It is probably true to say that "unprofitable" means, not simply a contract which is a bad bargain, but one the performance of which cannot satisfactorily be carried out by a trustee in bankruptcy.
32 In Re Real Investments Pty Ltd [1999] QSC 89; (2000) 2 Qd R 555, (Re Real Investments) a case concerning s 568(1A) of the Corporations Law, Chesterman J summarised the relevant principles as follows (at [21]):
• A contract is unprofitable for the purpose of s. 568 if it imposes on the company continuing financial obligations which may be regarded as detrimental to the creditors, which presumably means that the contract confers no sufficient reciprocal benefit.
• Before a contract may be unprofitable for the purposes of the section it must give rise to prospective liabilities.
• Contracts which will delay the winding-up of the company's affairs because they are to be performed over a substantial period of time and will involve expenditure that may not be recovered are unprofitable.
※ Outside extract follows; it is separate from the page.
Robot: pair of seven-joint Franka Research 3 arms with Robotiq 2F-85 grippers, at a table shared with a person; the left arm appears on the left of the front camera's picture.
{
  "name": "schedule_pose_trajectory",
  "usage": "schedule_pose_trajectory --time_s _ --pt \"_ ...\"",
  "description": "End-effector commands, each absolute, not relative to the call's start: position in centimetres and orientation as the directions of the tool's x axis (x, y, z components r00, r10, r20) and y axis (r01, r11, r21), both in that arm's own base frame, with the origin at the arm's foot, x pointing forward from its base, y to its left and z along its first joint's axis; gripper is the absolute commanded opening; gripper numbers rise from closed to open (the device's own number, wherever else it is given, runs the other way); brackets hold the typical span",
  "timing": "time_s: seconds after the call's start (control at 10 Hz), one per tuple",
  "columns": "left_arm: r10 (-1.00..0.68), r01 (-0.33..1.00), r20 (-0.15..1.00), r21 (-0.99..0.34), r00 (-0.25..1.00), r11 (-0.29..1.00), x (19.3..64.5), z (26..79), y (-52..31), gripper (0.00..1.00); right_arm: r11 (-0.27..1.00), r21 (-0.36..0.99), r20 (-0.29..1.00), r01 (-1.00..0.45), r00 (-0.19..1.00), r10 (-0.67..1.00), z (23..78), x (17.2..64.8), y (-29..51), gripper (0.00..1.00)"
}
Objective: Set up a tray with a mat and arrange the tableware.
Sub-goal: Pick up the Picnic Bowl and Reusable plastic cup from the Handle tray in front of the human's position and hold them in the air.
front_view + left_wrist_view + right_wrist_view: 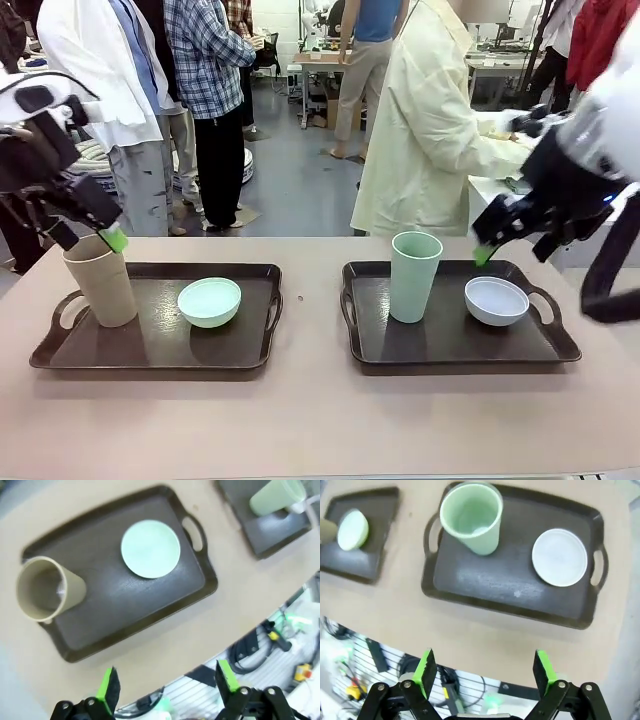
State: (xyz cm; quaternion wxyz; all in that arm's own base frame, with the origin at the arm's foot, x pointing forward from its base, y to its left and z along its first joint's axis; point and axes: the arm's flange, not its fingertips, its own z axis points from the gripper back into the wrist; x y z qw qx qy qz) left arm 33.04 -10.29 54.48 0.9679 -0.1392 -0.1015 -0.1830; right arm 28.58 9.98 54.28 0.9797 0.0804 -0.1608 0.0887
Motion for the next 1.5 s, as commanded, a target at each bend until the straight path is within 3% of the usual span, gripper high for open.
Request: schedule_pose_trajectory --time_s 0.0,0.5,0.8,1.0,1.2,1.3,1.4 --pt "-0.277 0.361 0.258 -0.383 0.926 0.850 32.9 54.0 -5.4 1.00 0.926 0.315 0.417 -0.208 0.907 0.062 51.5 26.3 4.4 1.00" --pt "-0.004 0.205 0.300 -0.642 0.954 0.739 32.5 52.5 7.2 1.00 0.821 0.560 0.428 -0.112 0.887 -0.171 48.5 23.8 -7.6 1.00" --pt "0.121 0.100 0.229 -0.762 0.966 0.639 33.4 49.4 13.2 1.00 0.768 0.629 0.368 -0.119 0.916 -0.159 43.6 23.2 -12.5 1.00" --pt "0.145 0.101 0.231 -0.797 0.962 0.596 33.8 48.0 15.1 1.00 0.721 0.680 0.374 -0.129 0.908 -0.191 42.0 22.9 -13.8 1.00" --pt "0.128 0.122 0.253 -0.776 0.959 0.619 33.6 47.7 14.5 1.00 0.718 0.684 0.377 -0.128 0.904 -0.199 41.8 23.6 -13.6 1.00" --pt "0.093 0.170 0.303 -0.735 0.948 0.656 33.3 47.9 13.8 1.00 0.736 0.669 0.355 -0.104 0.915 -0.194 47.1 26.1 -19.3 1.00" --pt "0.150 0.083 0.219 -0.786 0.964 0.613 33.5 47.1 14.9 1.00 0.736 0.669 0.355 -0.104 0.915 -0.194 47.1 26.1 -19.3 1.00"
• No case has decided that a contract is unprofitable merely because it is financially disadvantageous. The cases focus upon the nature and cause of the disadvantage.
• A contract is not unprofitable merely because the company could have made or could make a better bargain.
33 In Global Television Pty Ltd v Sportsvision Australia Pty Ltd (in liq) [2000] NSWSC 960; (2000) 35 ACSR 484, also a case concerning s 568(1A) of the Corporations Law, Santow J said (at [59]-[60]):
In defining what an unprofitable contract means, I am content to adopt the approach of Young J in Dekala Pty Ltd (in liq) v Perth Land and Leisure Ltd (1989) 17 NSWLR 664. At 667 he speaks of a contract which "would involve the liquidator in at least eight months' of work and in taking the chance the purchaser would obtain finance on terms and conditions ... satisfactory to it". Young J understandably concluded that: "This would seem to be a contract which cannot satisfactorily be carried out by a liquidator whose interest is to realise the company's property and to pay a dividend to creditors at the earliest possible time."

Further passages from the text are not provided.